Required action ▸ Would you count the lines of the listing that carry the word "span"? Give only the resulting number.
============================================================
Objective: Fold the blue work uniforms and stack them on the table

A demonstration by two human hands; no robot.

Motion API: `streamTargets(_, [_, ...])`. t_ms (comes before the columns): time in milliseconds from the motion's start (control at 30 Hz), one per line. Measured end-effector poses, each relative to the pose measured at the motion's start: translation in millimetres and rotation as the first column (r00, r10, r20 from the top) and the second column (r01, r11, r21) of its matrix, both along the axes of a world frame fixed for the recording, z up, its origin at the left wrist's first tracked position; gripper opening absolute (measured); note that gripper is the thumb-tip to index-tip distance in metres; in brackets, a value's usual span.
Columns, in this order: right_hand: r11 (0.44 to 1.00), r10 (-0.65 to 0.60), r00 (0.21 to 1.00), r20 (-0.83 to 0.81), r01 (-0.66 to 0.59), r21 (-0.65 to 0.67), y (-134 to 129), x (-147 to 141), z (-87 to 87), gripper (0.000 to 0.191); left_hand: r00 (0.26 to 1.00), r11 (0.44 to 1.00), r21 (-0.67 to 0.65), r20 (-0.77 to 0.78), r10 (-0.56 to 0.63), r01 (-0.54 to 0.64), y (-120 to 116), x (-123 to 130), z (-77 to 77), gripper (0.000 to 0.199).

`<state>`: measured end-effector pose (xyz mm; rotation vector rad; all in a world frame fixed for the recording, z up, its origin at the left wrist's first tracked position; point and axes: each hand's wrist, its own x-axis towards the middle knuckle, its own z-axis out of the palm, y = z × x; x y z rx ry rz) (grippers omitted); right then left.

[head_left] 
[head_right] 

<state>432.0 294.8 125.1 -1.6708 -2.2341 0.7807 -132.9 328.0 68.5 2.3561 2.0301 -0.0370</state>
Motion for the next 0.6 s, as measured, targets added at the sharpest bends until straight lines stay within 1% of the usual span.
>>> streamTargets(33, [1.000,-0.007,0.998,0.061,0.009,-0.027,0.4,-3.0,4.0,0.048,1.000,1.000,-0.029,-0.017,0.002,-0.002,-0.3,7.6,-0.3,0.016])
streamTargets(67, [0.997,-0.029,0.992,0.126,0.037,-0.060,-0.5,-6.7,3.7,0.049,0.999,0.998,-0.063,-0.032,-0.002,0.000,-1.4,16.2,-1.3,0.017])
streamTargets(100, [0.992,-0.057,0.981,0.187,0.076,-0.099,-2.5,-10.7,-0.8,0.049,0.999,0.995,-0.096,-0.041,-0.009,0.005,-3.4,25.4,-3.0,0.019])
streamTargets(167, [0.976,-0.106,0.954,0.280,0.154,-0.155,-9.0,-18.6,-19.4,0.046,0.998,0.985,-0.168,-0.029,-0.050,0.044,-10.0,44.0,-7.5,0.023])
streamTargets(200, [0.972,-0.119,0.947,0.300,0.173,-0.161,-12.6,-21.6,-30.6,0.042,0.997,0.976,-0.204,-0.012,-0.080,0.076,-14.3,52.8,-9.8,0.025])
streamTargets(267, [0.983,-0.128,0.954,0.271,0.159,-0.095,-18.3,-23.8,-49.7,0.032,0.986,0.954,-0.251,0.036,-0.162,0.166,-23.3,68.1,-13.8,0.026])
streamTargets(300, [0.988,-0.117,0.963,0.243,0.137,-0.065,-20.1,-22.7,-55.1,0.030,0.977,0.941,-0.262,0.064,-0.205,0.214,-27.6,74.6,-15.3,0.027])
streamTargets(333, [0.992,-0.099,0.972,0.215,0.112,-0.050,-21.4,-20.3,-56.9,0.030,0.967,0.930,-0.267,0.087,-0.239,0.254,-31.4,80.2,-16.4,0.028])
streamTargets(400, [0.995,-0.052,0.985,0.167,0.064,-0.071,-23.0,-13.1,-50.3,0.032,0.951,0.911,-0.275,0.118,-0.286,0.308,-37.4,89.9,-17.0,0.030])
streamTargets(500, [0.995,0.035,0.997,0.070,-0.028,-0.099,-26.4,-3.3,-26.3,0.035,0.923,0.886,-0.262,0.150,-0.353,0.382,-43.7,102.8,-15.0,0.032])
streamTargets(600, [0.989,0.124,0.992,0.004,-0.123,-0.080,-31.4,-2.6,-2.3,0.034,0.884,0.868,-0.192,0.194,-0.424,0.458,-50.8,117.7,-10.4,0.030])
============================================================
Reply to the exercise ▸ 2